What the task asks -> Reproduce precisely the lines between the start of the data below and the line with "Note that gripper", both included.

Provided material ->
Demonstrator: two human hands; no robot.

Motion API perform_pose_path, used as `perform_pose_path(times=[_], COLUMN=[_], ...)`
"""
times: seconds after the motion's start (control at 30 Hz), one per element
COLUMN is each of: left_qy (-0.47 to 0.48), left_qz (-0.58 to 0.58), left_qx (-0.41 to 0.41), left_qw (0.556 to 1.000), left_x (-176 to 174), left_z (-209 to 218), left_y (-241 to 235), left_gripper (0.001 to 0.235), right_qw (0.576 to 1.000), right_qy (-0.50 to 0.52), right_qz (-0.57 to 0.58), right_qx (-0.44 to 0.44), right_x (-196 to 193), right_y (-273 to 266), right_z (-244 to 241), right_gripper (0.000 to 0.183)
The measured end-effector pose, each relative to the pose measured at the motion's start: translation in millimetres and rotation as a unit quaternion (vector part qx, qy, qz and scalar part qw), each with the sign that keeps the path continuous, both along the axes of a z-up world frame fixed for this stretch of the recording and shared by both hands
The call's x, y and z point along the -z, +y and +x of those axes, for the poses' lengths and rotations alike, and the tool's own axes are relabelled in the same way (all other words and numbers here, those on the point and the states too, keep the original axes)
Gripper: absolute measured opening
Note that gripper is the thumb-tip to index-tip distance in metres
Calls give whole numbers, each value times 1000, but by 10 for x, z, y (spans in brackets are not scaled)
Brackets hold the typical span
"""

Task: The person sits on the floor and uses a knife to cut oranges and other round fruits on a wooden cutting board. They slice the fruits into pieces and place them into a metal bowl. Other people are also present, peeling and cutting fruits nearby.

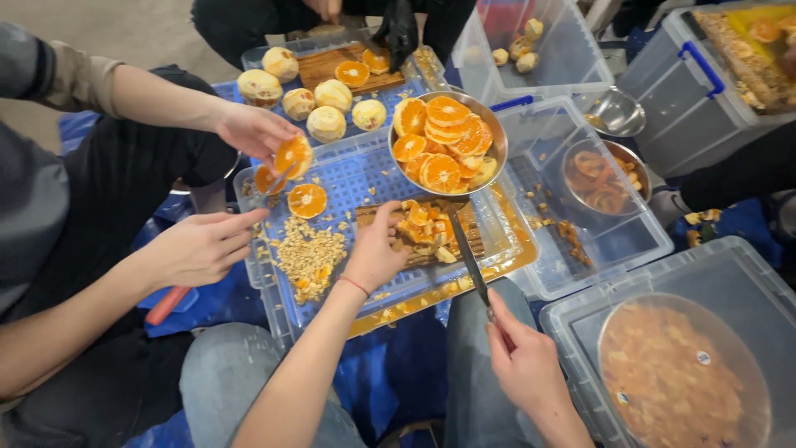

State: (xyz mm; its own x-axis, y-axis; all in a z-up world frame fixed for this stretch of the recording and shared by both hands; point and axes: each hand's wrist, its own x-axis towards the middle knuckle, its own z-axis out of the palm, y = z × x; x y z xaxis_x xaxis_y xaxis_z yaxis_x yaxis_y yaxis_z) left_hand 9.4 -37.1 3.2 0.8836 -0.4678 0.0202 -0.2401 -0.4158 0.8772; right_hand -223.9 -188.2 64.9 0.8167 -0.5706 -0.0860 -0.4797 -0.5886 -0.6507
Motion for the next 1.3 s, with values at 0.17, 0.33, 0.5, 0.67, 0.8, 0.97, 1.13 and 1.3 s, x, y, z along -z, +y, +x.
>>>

Written reply ->
Demonstrator: two human hands; no robot.

Motion API perform_pose_path, used as `perform_pose_path(times=[_], COLUMN=[_], ...)`
"""
times: seconds after the motion's start (control at 30 Hz), one per element
COLUMN is each of: left_qy (-0.47 to 0.48), left_qz (-0.58 to 0.58), left_qx (-0.41 to 0.41), left_qw (0.556 to 1.000), left_x (-176 to 174), left_z (-209 to 218), left_y (-241 to 235), left_gripper (0.001 to 0.235), right_qw (0.576 to 1.000), right_qy (-0.50 to 0.52), right_qz (-0.57 to 0.58), right_qx (-0.44 to 0.44), right_x (-196 to 193), right_y (-273 to 266), right_z (-244 to 241), right_gripper (0.000 to 0.183)
The measured end-effector pose, each relative to the pose measured at the motion's start: translation in millimetres and rotation as a unit quaternion (vector part qx, qy, qz and scalar part qw), each with the sign that keeps the path continuous, both along the axes of a z-up world frame fixed for this stretch of the recording and shared by both hands
The call's x, y and z point along the -z, +y and +x of those axes, for the poses' lengths and rotations alike, and the tool's own axes are relabelled in the same way (all other words and numbers here, those on the point and the states too, keep the original axes)
Gripper: absolute measured opening
Note that gripper is the thumb-tip to index-tip distance in metres

The output has been given in full.